Forget pulling a rabbit from a hat, mentalist Oz Pearlman can pull an ATM PIN code from someone’s mind
Oz Pearlman baffled podcaster Joe Rogan and Philadelphia Eagles running back Saquon Barkley when he guessed Rogan’s ATM PIN code and Barkley’s go-to purchase at the grocery store.
The 43-year-old mentalist and father of five has been working his magic on audiences for years, mystifying celebrities, billionaires and athletes alike with the personal information he pulls out of figurative hats. He can guess a childhood bedroom poster, a third-grade teacher’s name and dream vacation destinations.
“How you’re gonna think is shockingly under my control. It’s almost like the way a puppet gets moved around,” Pearlman said.
How Pearlman got into the magic of the mind
The mentalist got his start in magic as a teenager after his parents took him on a cruise ship vacation, where he saw a magician perform for the first time.
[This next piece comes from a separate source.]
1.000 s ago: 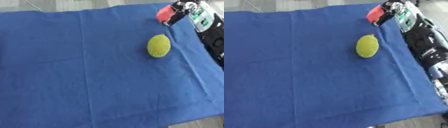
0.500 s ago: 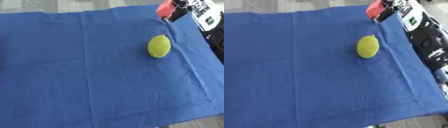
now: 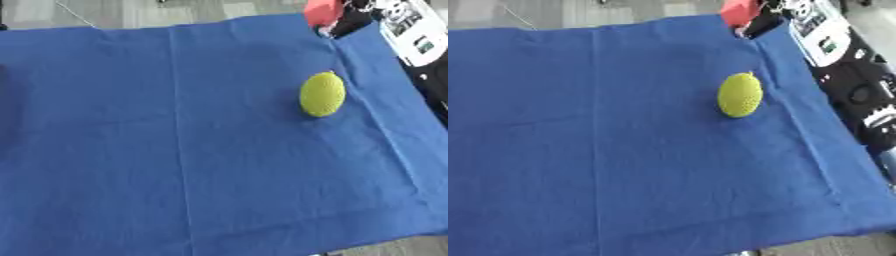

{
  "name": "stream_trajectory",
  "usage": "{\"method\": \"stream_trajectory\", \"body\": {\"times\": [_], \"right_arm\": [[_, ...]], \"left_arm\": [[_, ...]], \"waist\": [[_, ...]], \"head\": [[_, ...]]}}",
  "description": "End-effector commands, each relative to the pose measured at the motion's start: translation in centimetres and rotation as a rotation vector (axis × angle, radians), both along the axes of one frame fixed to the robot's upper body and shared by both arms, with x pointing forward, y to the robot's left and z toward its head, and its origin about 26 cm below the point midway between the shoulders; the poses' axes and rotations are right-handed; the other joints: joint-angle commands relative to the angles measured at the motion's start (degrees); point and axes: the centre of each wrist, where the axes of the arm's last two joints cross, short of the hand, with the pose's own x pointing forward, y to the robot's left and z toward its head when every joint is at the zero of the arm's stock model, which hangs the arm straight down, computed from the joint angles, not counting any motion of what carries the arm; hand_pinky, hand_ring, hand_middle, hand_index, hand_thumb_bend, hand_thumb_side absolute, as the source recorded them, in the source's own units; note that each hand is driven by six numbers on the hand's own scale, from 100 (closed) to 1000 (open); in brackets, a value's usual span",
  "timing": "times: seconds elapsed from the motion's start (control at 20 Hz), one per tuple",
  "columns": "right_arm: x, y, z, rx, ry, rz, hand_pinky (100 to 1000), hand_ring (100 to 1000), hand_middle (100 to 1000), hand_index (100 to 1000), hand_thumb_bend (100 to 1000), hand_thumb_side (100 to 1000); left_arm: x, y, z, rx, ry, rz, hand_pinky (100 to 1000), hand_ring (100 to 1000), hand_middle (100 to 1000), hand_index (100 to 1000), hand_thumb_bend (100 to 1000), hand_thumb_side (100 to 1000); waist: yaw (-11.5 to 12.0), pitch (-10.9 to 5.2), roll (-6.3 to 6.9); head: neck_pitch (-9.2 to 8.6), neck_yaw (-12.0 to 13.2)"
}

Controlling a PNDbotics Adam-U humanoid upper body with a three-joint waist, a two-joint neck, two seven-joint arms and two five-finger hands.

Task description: Pick up the objects with one hand, pass them to the other hand, and then place them into the box on the other side of the table.

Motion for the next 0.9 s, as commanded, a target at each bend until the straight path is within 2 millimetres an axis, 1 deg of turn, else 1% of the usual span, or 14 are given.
{"method": "stream_trajectory", "body": {"times": [0.05,0.4,0.7,0.75,0.8,0.9], "right_arm": [[-0.3,1.0,1.3,0.02,-0.062,0.034,785,627,576,650,197,120],[-0.3,5.2,-0.1,0.078,-0.101,0.144,778,620,571,649,185,120],[-0.2,7.6,-1.6,0.135,-0.124,0.191,772,611,564,647,175,122],[-0.2,7.9,-1.8,0.148,-0.132,0.196,771,609,563,647,310,113],[-0.2,8.3,-2.0,0.166,-0.139,0.203,770,608,563,647,170,125],[-0.3,9.0,-2.4,0.193,-0.151,0.217,769,607,562,647,169,129]], "left_arm": [[-0.7,0.4,2.4,0.027,-0.053,-0.007,817,705,635,724,150,374],[-1.4,-0.8,3.3,0.03,-0.084,-0.063,814,704,634,724,146,373],[-2.4,-2.4,4.5,0.05,-0.114,-0.139,813,703,638,731,142,375],[-2.6,-2.7,4.7,0.052,-0.119,-0.152,812,703,640,733,232,472],[-2.8,-3.0,5.0,0.056,-0.126,-0.167,812,703,640,734,142,373],[-3.2,-3.6,5.4,0.062,-0.137,-0.195,811,703,640,734,143,372]], "waist": [[0.07,-1.77,0.08],[0.2,-2.12,0.1],[0.37,-2.38,-0.02],[0.37,-2.41,-0.04],[0.38,-2.45,-0.05],[0.4,-2.53,-0.06]], "head": [[0.25,0.54],[0.56,1.37],[0.86,1.82],[0.9,1.9],[0.95,2.0],[1.04,2.21]]}}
“I was brought on stage. He performed this trick with me as the person. And I was, I was blown away,” Pearlman said.
Back on land, Pearlman checked out every magic book he could find. He got a part-time job so he could buy every trick in the neighborhood magic shop.
Pearlman later dropped the card tricks and turned to the mind games of mentalism. He’s spent thousands of hours practicing in the decades since.
How it works
He says his current act is based on one big lie.
“The lie is that I can read your mind,” Pearlman said.
The mentalist tells his audiences that he’s not psychic, that there’s nothing supernatural about what’s going on. Yet he’s cagey when it comes to admitting what’s actually going on.
“I am not gonna tell you. That doesn’t do well for my job security,” he said.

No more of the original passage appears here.